Ora la latitanza costituisce un dato obiettivo che consente di presumere ai fini strettamente processuali, la volontaria sottrazione ad un provvedimento restrittivo, ma non è di per sè un delitto nè un illecito d’altro genere. I reati cui si riferiva l’ordine di carcerazione al quale il ricorrente si presume si fosse sottratto erano d’altra parte pacificamente precedenti alla espiazione di pena mediante affidamento in prova al servizio sociale di cui si discute Sicchè erroneamente il Tribunale ha fatto discendere, alla stregua di un presunzione di secondo grado, dalla sola esistenza di un breve successivo periodo di "latitanza" del ricorrente per altro titolo (o meglio, dalla sola mancata tempestiva esecuzione di altro titolo di carcerazione) l’ipotesi di perduranti collegamenti criminali;
giacchè occorreva al contrario positivamente verificare, al fine di far rifluire quel comportamento sul periodo di prova, l’esistenza sia della volontarietà sia, soprattutto, dei perduranti collegamenti criminali, apoditticamente affermati.

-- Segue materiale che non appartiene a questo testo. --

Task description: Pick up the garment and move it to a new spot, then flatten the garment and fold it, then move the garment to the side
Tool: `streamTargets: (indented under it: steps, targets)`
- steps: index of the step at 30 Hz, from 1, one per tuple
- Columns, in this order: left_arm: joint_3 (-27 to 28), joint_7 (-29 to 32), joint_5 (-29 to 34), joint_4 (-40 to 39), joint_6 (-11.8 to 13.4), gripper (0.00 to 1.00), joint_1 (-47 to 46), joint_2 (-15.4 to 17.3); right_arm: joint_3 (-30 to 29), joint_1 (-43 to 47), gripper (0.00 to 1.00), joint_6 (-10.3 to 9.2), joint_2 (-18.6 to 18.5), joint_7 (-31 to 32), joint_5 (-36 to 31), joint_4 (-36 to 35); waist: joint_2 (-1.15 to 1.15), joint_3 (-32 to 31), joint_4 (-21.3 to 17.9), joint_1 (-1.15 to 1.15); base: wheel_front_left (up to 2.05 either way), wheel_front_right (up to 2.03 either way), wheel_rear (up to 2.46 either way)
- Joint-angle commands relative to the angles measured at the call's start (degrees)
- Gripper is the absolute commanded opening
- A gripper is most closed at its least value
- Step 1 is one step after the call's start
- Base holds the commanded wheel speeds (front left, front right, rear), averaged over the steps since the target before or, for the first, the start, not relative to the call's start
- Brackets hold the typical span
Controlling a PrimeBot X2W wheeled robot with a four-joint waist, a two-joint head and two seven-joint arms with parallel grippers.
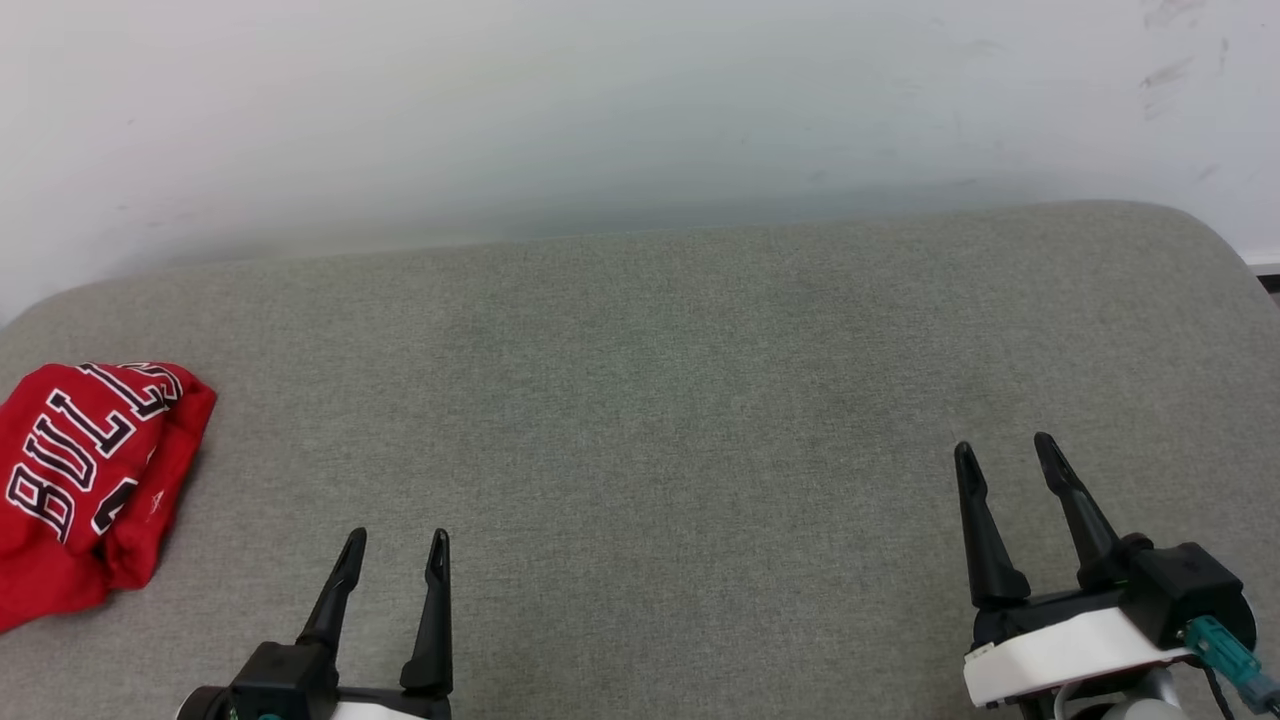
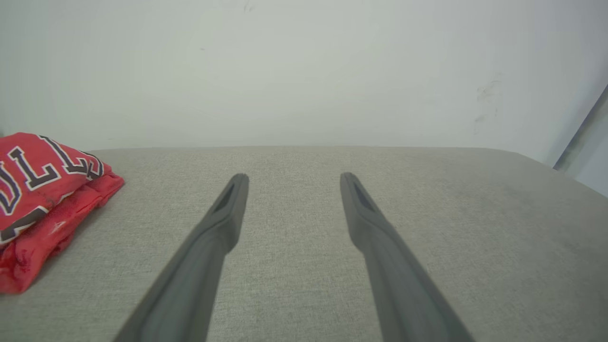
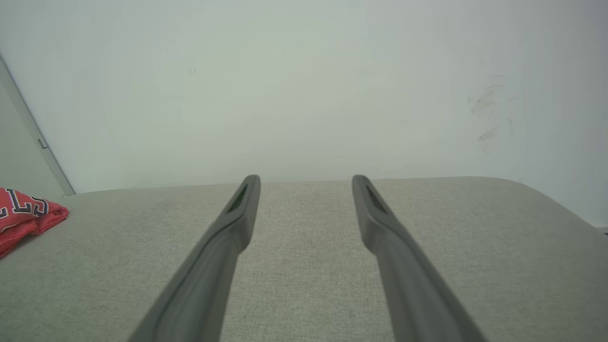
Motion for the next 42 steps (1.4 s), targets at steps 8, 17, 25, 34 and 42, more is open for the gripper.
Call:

Il provvedimento impugnato deve di conseguenza essere annullato con rinvio al Tribunale di sorveglianza di Napoli che procederà a nuovo esame attenendosi ai principi sopra enunciati.
P.Q.M.
Annulla l’ordinanza impugnata e rinvia per nuovo esame al Tribunale di sorveglianza di Napoli.

Testo non ufficiale. La sola stampa del dispositivo ufficiale ha carattere legale.